利用 ConDor 准确检测大型蛋白质比对中的会聚突变。
Accurate Detection of Convergent Mutations in Large Protein Alignments With ConDor.
机构信息
Institut Pasteur, Université Paris Cité, Unité Bioinformatique Evolutive, Paris, France.
Université Claude Bernard Lyon 1, LBBE, UMR 5558, CNRS, VAS, Villeurbanne, 69100, France.
出版信息
Genome Biol Evol. 2024 Apr 2;16(4). doi: 10.1093/gbe/evae040.
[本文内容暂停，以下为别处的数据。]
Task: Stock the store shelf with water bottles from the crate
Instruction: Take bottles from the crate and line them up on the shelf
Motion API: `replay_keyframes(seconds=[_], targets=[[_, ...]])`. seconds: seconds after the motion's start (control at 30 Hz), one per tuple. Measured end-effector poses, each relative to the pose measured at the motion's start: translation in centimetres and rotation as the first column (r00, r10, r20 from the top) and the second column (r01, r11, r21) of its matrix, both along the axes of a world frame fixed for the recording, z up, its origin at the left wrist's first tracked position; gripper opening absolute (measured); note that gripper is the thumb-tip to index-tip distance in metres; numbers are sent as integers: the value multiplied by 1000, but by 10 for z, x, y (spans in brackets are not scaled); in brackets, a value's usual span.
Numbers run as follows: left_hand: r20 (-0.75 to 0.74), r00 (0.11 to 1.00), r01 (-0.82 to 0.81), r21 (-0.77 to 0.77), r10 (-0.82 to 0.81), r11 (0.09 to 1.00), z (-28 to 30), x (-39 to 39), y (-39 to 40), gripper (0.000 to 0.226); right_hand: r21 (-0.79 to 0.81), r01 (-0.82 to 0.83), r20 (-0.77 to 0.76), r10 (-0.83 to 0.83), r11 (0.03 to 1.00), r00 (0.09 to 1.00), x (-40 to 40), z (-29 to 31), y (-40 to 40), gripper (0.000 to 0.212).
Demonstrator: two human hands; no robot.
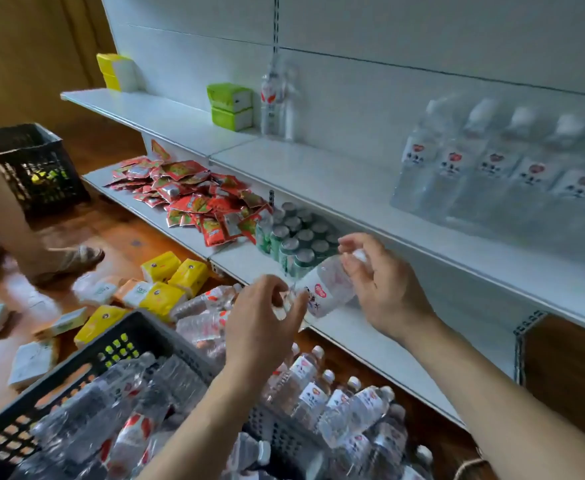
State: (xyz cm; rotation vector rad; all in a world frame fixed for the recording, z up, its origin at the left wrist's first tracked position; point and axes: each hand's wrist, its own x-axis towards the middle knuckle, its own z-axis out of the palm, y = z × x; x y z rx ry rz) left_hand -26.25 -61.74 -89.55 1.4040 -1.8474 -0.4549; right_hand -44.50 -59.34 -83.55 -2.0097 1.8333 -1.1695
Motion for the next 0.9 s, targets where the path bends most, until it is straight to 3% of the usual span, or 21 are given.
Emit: replay_keyframes(seconds=[0.1,0.2,0.33,0.43,0.57,0.73,0.9], targets=[[21,913,406,42,-407,913,5,-35,-5,75,-39,44,-8,-45,998,999,-30,23,11,21],[-173,763,646,166,-623,745,22,-77,0,75,-76,90,-25,-92,993,995,-54,38,27,19],[-376,656,739,145,-654,658,37,-133,10,61,-155,205,38,-202,966,979,-97,51,50,28],[-463,575,789,96,-675,607,56,-171,11,58,-80,298,152,-284,951,947,-128,55,68,47],[-539,544,787,60,-644,615,80,-209,-2,50,39,198,339,-199,979,919,-153,38,86,48],[-627,510,777,43,-589,628,109,-249,-32,53,172,196,218,-231,966,948,-178,16,67,87],[-579,514,786,22,-633,618,107,-281,-58,51,58,280,274,-285,958,919,-206,3,19,86]])
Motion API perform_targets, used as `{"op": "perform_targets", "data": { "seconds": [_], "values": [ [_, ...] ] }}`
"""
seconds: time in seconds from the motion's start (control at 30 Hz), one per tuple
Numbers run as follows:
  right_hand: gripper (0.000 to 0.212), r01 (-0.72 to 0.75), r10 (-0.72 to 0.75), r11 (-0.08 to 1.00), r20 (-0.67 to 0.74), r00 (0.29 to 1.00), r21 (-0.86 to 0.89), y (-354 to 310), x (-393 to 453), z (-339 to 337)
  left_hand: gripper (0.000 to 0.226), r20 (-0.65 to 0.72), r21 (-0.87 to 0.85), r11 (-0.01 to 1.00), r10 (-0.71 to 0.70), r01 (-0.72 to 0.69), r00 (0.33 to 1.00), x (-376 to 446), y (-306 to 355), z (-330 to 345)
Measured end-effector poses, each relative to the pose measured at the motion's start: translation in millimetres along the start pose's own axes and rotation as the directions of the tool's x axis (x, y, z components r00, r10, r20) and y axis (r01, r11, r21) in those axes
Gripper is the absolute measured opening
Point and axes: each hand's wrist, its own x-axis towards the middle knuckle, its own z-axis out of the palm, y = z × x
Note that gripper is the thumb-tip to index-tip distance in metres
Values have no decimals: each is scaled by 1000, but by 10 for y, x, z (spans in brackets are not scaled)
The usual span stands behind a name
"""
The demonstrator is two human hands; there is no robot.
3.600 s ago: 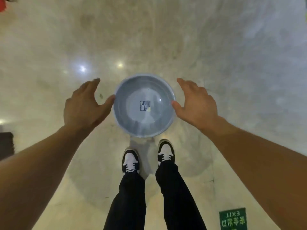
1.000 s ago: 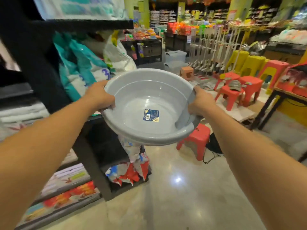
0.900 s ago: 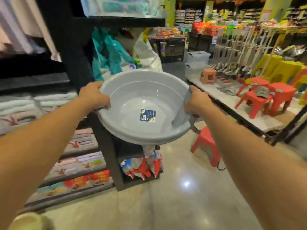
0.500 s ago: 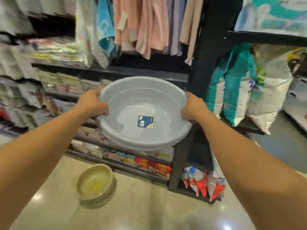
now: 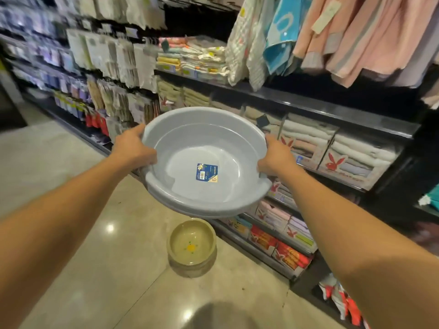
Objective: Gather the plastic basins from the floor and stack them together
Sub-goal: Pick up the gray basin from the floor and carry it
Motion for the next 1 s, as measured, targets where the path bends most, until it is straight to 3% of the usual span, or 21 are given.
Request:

Evolutionary convergences are observed at all levels, from phenotype to DNA and protein sequences, and changes at these different levels tend to be correlated. Notably, convergent mutations can lead to convergent changes in phenotype, such as changes in metabolism, drug resistance, and other adaptations to changing environments. We propose a two-component approach to detect mutations subject to convergent evolution in protein alignments. The "Emergence" component selects mutations that emerge more often than expected, while the "Correlation" component selects mutations that correlate with the convergent phenotype under study. With regard to Emergence, a phylogeny deduced from the alignment is provided by the user and is used to simulate the evolution of each alignment position. These simulations allow us to estimate the expected number of mutations in a neutral model, which is compared to the observed number of mutations in the data studied. In Correlation, a comparative phylogenetic approach, is used to measure whether the presence of each of the observed mutations is correlated with the convergent phenotype. Each component can be used on its own, for example Emergence when no phenotype is available. Our method is implemented in a standalone workflow and a webserver, called ConDor. We evaluate the properties of ConDor using simulated data, and we apply it to three real datasets: sedge PEPC proteins, HIV reverse transcriptase, and fish rhodopsin. The results show that the two components of ConDor complement each other, with an overall accuracy that compares favorably to other available tools, especially on large datasets.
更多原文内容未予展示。